I'm a full time developer, mostly C++.
A few years ago I had the opportunity to teach a C++ class for three semesters at night, at the local community college.
The first semester was very hard work, I probably prepared for four hours for each hour of class. The second semester was a bit less stressful, but still took a lot of my time.
It wasn't until the third time I taught the course that I felt that I was delivering a good product to my students while not spending all my spare time on class preparation. By that time I had essentially written my own textbook for C++ 101.
Money wise, if I assigned any value at all to my time teaching was a loser. Community Colleges pay almost nothing to adjutant instructors. Yet they often have many applicants for each adjutant teaching slot. Why?
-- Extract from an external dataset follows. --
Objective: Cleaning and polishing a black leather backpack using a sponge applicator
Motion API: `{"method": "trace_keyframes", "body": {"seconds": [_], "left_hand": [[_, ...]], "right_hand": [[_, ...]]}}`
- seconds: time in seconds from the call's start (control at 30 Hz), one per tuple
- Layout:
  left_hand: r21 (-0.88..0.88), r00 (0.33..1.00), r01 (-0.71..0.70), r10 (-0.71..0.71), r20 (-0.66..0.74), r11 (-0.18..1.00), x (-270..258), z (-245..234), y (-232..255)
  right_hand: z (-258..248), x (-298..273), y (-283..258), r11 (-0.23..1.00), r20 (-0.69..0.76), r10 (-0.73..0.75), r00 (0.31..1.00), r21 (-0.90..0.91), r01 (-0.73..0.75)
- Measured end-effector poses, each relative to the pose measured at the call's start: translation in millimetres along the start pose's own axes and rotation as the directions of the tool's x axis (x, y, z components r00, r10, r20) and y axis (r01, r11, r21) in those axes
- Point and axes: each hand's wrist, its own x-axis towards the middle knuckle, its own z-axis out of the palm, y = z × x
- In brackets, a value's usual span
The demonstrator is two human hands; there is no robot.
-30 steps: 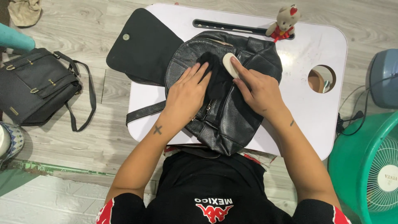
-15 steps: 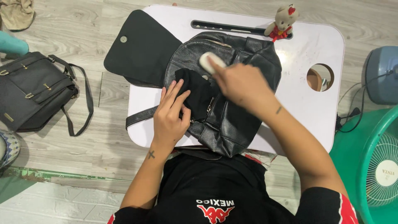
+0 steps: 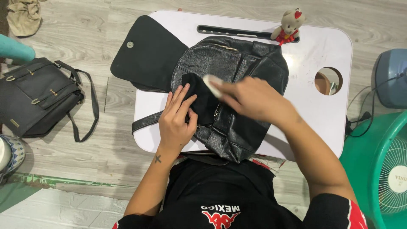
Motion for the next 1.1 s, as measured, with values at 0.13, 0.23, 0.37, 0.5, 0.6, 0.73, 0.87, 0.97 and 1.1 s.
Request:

I think it helped me professionally, it made me a much better C++ developer. And it's fun working with the students, at least with 99% of them. Most of the students in my classes were working adults who were highly motivated. Every class had at least one 'ringer', another professional C++ dev who for some reason was attending this class on his company's dime. These 'students' kept me on my toes, but I wonder why their company would pay them to take a class that they were clearly overqualified for (I'm looking at you IBM and Apple).
I'd probably still be doing it, except the department head who hired me was replaced by another full time professor who brought in her own person.
I'm 59 now, my kids are grown, my house is almost paid for. I'd take a Community College teaching gig in a heartbeat now if I could find one. At this point in my life I could take the huge pay cut. Ten or twenty years ago? No way could I have afforded to teach full time.